• Your task:
Return only those lines of the records below in which "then" appears.

• Supplied records:
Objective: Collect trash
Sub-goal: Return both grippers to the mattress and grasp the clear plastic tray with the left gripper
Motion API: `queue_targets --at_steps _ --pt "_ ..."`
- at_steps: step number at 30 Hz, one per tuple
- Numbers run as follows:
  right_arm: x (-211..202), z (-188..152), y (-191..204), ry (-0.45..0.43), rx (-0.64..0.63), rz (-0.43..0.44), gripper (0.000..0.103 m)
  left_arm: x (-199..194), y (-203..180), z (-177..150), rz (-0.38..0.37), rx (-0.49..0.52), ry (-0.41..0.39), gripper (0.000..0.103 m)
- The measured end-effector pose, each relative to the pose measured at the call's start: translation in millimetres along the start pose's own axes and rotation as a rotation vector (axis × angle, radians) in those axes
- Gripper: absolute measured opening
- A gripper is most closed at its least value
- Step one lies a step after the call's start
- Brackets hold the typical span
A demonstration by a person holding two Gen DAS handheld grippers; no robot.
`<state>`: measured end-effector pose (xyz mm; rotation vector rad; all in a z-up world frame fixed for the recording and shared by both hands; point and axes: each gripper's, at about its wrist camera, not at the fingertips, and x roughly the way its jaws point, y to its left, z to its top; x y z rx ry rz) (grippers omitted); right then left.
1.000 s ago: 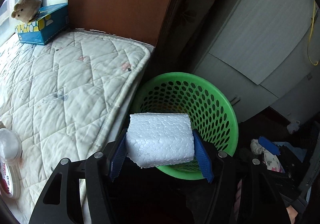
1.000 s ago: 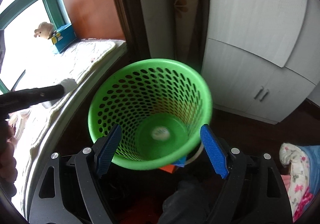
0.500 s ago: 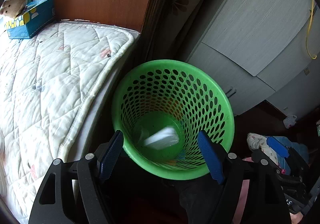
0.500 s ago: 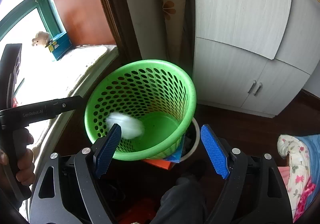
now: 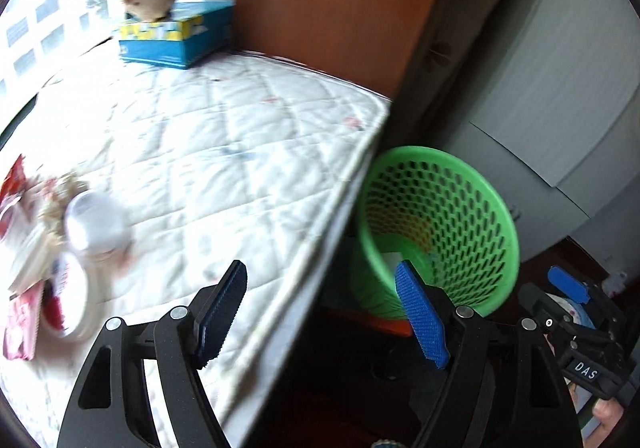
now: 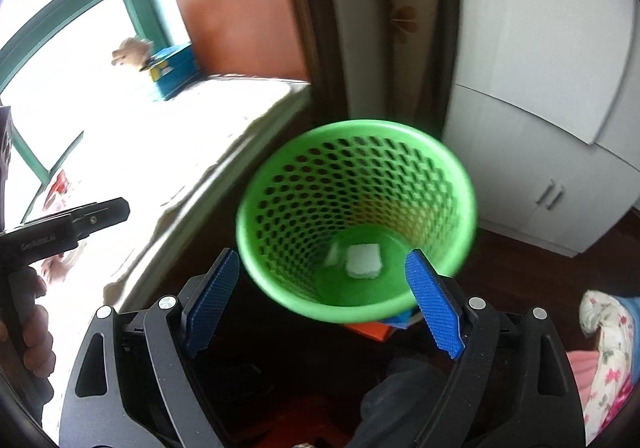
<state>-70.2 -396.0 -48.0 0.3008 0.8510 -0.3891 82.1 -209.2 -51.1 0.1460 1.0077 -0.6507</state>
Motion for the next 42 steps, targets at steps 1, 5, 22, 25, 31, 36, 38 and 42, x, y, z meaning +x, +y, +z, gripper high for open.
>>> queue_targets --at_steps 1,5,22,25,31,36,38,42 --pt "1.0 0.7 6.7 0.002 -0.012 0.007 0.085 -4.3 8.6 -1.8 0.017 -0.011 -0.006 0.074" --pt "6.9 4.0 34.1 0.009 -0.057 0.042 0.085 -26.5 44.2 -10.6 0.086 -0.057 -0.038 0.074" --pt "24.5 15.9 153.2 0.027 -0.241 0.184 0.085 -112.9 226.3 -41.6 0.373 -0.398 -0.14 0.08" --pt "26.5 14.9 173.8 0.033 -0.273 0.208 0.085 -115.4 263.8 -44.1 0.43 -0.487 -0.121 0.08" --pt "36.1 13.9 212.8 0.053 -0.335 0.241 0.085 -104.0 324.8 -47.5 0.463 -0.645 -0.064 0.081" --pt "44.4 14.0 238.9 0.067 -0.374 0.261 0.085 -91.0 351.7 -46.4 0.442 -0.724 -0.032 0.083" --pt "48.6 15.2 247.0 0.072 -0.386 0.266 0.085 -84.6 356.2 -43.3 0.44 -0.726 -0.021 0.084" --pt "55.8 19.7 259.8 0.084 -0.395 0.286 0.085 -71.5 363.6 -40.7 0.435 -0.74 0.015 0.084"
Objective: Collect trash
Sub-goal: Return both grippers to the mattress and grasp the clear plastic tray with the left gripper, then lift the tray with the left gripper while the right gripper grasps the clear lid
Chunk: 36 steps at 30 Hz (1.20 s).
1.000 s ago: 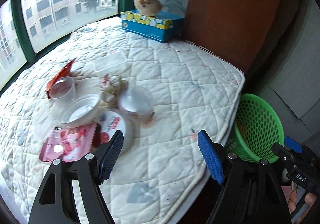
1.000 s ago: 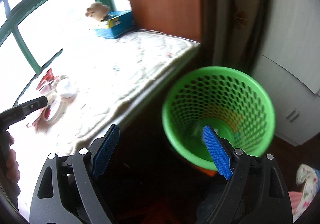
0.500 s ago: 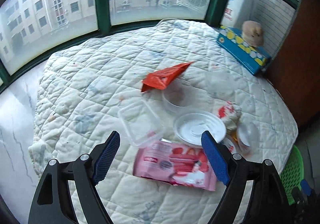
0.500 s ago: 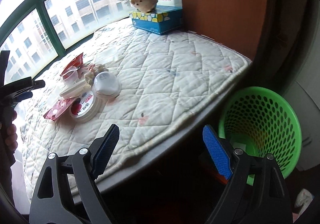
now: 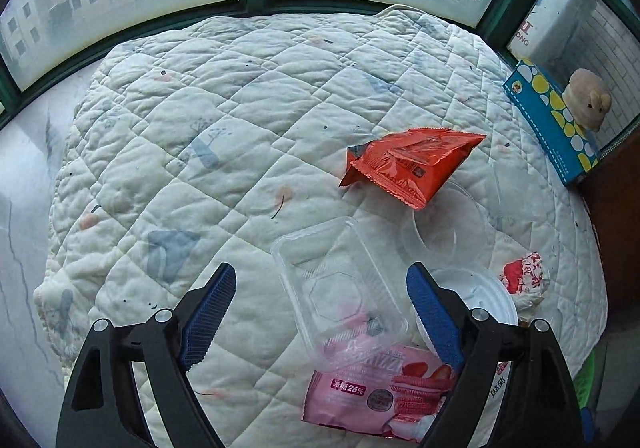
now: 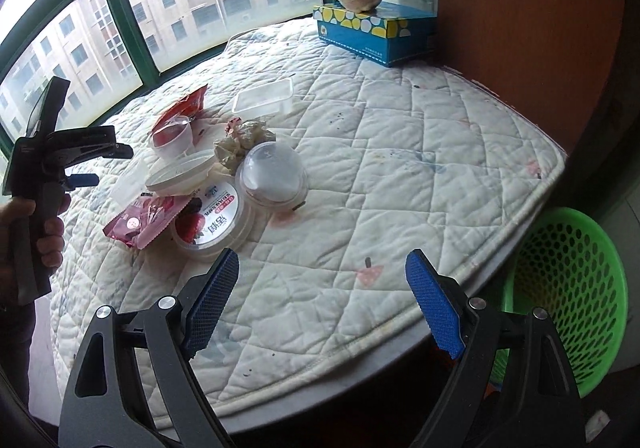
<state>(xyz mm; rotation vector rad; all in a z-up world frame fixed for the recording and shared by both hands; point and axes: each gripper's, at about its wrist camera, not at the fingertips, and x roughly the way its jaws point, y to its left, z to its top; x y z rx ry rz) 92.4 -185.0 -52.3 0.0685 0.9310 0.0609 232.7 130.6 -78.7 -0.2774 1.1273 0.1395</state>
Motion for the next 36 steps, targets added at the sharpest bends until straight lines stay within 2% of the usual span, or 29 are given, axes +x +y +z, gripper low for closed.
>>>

• Response:
`<state>`: measured end-effector pose (xyz mm; rotation vector rad; all in a z-up world frame fixed for the recording and shared by both hands; point and axes: each gripper's, at about its wrist camera, not at the fingertips, and x roughly the way its jaws point, y to its left, z to its top; x y z rx ry rz) (grippers omitted); right then left.
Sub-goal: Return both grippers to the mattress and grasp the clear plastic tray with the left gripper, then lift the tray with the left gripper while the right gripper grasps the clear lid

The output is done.